Of All the Things I Miss…

I miss my mind the most. How many times have you heard that joke (especially amongst the older population)?

One of my favorite television programs is Sunday Housecall with Dr. Isadore Rosenfeld on FoxNews. Dr. Rosenfeld is one of the few MD’s I know that actively recommends herbal supplements and will even admit that he takes several. However, on the 3 January 2010 show, I feel he gave some misleading information.

In the last decade or so, Gingko biloba has been touted as a preventive measure against dementia, specifically Alzheimer’s Disease. A recent study published in last week’s edition of the Journal of the American Medical Association reported that a Gingko biloba extract did not reduce the decline in cognitive abilities in older adults. Dr. Rosenfeld echoed the results of that study on his show.

This particular study has many significant limitations. Mark Blumenthal, founder and executive director of the American Herbalists Guild quickly released a statement pointing out the study’s shortcomings (the entire press release can be read here).

Quoting from the press release, “The leading German ginkgo extract has been subjected to a vast range of clinical trials documenting its ability to improve peripheral circulation and cognitive function, particularly in patients with early stages of mild cognitive impairment, senile dementia, Alzheimer’s disease, and memory loss. Clinical trials also support the use of ginkgo extract in assisting elderly patients in walking longer distances without leg pain (peripheral arterial occlusive disease, also known as intermittent claudication). Standardized ginkgo extracts are approved for use as medicines in Germany and numerous other countries.”

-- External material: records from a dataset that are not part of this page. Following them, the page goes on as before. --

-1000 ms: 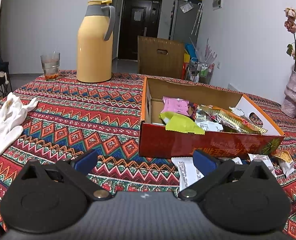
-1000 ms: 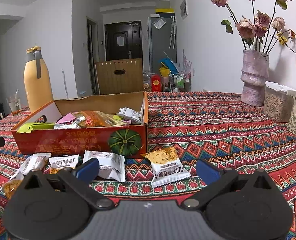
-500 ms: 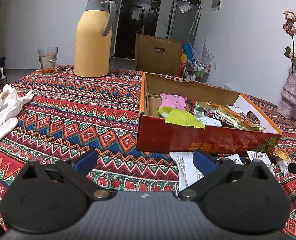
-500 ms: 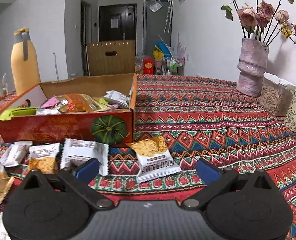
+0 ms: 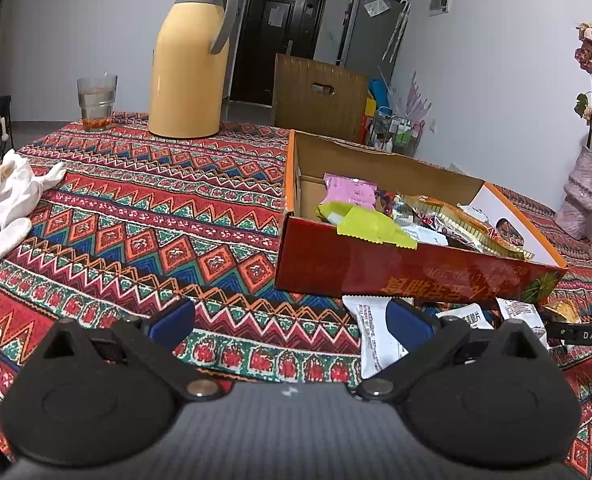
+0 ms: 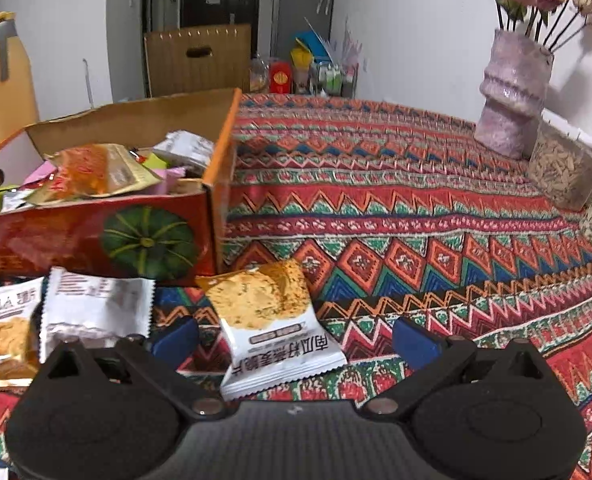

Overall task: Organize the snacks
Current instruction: 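Grasp a white cracker packet with the right gripper while the left grasps another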

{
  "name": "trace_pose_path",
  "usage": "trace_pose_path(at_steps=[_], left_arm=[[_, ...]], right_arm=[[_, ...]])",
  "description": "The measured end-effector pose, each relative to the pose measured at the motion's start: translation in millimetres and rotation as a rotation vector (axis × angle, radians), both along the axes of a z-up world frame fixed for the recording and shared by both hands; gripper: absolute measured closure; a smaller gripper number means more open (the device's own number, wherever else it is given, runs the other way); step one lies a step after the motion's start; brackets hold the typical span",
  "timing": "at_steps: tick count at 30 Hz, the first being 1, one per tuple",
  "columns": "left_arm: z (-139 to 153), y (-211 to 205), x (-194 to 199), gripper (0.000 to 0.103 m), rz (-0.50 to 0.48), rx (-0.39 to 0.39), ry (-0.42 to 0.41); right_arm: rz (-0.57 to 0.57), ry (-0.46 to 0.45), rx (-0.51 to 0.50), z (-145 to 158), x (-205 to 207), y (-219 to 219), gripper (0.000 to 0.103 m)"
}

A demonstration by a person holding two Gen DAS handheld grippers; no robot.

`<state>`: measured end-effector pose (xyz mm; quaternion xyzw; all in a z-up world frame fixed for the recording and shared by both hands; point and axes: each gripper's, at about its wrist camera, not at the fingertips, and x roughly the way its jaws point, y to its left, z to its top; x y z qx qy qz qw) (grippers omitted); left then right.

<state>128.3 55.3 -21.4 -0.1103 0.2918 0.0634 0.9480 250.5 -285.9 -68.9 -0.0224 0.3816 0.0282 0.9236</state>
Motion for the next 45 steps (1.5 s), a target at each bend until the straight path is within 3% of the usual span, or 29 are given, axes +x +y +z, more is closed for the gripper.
trace_pose_path(at_steps=[3,12,14,16,17,29,35,41,45], left_arm=[[-0.6,0.4,1.0,0.0,0.0,-0.005,0.005],[-1.6,2.7,2.3,0.0,0.0,-0.024,0.014],[-1.7,2.9,2.6,0.0,-0.002,-0.027,0.015],[-1.8,2.7,2.9,0.0,-0.003,-0.028,0.016],[-1.7,2.8,3.1,0.0,-0.004,-0.028,0.016],[-1.9,-1.1,4.0,0.0,-0.011,-0.019,0.038],[8.5,-23.2,-4.3,0.0,-0.107,0.008,0.06],[4.5,-58.1,-0.4,0.0,-0.219,0.043,0.186],[-4.9,-74.7,4.7,0.0,-0.237,0.073,0.251]], right_arm=[[-0.011,0.01,0.046,-2.9,3.7,-5.3,0.0],[-0.005,0.004,0.044,-3.8,11.2,-3.9,0.001],[0.005,-0.012,0.049,-1.0,9.3,-2.4,0.016],[0.02,-0.023,0.058,3.4,5.3,-0.4,0.051],[0.028,-0.025,0.063,5.3,3.1,0.7,0.059],[0.055,-0.227,0.063,35.4,-71.1,17.6,0.062],[0.067,-0.27,0.108,39.1,-102.1,23.6,0.062],[0.087,-0.287,0.132,33.2,-119.9,33.4,0.062],[0.089,-0.287,0.16,30.0,-124.9,33.8,0.062]])
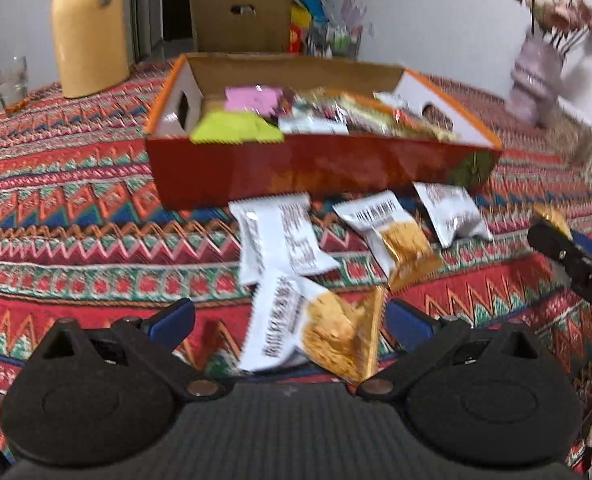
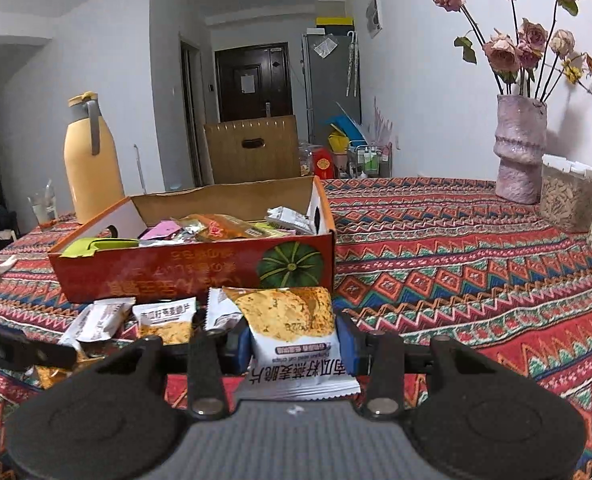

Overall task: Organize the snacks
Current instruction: 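Grasp a white cracker packet with the right gripper while the left grasps another, then carry both cracker packets over the box with both grippers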

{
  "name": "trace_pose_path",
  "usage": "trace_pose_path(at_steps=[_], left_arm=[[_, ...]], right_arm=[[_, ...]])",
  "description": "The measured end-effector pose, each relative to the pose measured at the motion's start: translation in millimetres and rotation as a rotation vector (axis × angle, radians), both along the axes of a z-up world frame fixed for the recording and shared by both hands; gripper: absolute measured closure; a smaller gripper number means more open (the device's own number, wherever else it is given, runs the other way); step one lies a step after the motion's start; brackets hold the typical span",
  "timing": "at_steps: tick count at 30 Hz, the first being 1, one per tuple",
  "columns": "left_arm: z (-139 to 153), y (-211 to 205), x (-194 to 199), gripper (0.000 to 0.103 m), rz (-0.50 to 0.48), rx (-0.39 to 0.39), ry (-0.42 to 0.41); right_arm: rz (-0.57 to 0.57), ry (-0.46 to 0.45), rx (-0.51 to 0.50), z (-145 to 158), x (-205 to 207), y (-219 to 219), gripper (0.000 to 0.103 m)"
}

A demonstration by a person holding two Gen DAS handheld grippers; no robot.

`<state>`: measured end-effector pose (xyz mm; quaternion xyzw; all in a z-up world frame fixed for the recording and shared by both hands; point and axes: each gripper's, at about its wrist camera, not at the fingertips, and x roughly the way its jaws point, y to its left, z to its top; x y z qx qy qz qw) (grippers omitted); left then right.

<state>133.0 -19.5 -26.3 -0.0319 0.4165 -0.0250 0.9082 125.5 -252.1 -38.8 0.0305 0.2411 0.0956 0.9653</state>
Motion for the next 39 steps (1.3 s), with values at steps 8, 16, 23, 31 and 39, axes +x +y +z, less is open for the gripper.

Therefore, I would still continue to take a Gingko supplement, particularly if dementia runs in your family or you are pre-disposed to peripheral circulatory issues. It may help. However, speak with your doctor before starting on it. Gingko can have some side effects and can interact with some other drugs.

Of course, the best thing you can do to help your mind is keep it active. Treat your mind like any other muscle – without exercise, it will atrophy. My mother-in-law is 95 and, while not sharp as a tack anymore, still has both short- and long-term memory intact. That’s because she reads, keeps up with current events, engages in debate with others and generally thinks on a regular basis. I hope I’m in as good shape when I reach that age!

Remember, without your mind, you are nothing more than a bag of water given shape by a skeleton and muscles. Keep on thinkin’!